Wild Boar Culling in Finland

FINLAND - The Finnish Agriculture and Forestry Ministry and the Finnish Wildlife Agency have scheduled enhanced boar hunting.
calendar icon 5 December 2014
clock icon 3 minute read

According to the wildlife centre's investigation, Finland currently has between approximately 1,000 and 1,300 wild boar in the country.

The estimate is based on counts and surveys conducted in November. Most wild boar are there in South-Eastern Finland (400) and East Uusimaa (over 500).

The goal of the hunt in the winter is to reduce the wild boar population by at least half.

Two months ago banned the Ministry feeding of free-range wild boar in the terrain. This is in order not to attract wild boars from Russia to Finland.

The ban is lifted by Agriculture and Forestry Decree from 5 December. The aim is to use nutrition to help in the intensified hunt and stop the spread of the deadly African swine fever as wild boar from the Russian side may carry on.

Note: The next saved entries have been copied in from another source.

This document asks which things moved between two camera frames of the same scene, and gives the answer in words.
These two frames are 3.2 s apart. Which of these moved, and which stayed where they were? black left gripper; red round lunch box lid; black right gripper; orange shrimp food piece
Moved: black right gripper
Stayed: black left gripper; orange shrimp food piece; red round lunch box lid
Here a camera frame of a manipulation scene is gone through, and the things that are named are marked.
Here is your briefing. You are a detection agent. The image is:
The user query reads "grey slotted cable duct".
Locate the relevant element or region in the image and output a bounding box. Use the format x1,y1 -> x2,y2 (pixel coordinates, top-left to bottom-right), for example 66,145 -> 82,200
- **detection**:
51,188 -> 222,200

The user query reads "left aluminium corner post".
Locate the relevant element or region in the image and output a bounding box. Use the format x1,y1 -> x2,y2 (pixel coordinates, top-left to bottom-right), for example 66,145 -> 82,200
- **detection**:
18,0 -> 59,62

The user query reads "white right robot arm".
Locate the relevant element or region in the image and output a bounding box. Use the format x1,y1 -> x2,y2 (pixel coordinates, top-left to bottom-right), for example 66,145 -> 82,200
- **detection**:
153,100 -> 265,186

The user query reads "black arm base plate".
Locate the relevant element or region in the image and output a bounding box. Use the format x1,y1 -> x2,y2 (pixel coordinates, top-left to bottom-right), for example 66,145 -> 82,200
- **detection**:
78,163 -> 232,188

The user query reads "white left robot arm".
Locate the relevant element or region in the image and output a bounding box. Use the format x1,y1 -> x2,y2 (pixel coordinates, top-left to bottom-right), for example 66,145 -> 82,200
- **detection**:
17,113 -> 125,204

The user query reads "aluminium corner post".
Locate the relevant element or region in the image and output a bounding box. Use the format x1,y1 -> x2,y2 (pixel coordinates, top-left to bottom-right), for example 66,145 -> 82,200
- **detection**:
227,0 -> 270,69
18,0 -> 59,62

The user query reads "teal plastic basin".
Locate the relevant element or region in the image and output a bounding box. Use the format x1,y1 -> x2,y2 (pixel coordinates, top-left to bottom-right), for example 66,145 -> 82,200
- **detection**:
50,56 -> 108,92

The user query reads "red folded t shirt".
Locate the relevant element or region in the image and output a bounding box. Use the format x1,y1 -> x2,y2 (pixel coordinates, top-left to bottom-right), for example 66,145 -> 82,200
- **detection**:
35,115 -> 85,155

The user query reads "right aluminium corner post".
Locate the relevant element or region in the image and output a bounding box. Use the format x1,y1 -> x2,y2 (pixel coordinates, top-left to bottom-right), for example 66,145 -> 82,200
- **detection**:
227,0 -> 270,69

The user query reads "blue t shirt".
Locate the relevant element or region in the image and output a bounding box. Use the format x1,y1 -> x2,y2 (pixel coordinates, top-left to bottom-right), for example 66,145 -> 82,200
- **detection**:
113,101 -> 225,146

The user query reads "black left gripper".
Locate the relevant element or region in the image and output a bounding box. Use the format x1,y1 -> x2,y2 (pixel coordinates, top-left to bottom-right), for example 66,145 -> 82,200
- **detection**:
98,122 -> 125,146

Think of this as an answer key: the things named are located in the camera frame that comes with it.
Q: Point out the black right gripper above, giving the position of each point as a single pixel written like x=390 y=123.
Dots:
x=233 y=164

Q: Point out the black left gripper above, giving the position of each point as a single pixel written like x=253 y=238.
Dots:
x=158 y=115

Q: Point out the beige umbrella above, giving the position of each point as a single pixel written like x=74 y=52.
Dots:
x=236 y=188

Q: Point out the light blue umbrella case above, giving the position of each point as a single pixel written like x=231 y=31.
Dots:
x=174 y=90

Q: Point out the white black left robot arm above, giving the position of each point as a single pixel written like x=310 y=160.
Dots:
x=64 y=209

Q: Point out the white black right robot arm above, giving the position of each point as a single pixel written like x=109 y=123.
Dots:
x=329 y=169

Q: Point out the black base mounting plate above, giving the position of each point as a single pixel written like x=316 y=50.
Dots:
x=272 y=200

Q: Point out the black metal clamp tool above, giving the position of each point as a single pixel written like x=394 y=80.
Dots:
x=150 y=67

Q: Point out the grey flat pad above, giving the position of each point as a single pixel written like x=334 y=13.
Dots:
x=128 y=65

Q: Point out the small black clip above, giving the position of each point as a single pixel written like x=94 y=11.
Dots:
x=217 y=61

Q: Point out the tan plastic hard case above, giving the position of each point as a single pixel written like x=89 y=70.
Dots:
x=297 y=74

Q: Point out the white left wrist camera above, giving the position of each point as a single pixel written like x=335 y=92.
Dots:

The deadly African swine fever (ASF) is spreading rapidly among wild boar in the Baltic countries.

New cases reported each week. The disease has spread since 2007 from the Caucasus through Russia and Belarus to Poland, Lithuania, Latvia and Estonia.

In Estonia has so far been reported 37 cases, two of them in the northeastern part of the country, which is alarming for Finland. Against the disease is not no vaccine or medication. The disease is not contagious to humans.

There is no precise information on the spread of African swine fever in Russia, but disease cases have been reported in homebred pigs in the Leningrad region and Karelia in recent years. In these areas, there is no systematic disease surveillance of wild boar. There are always boar across the border from Russia.

"African swine fever has never been found in Finland. If the disease spreads here is the consequence massive safeguards and export restrictions. That is why the authorities and the hunters know it is best to stop the spread," said Secretary Jaana Husu-Kallio of Agriculture and Forestry.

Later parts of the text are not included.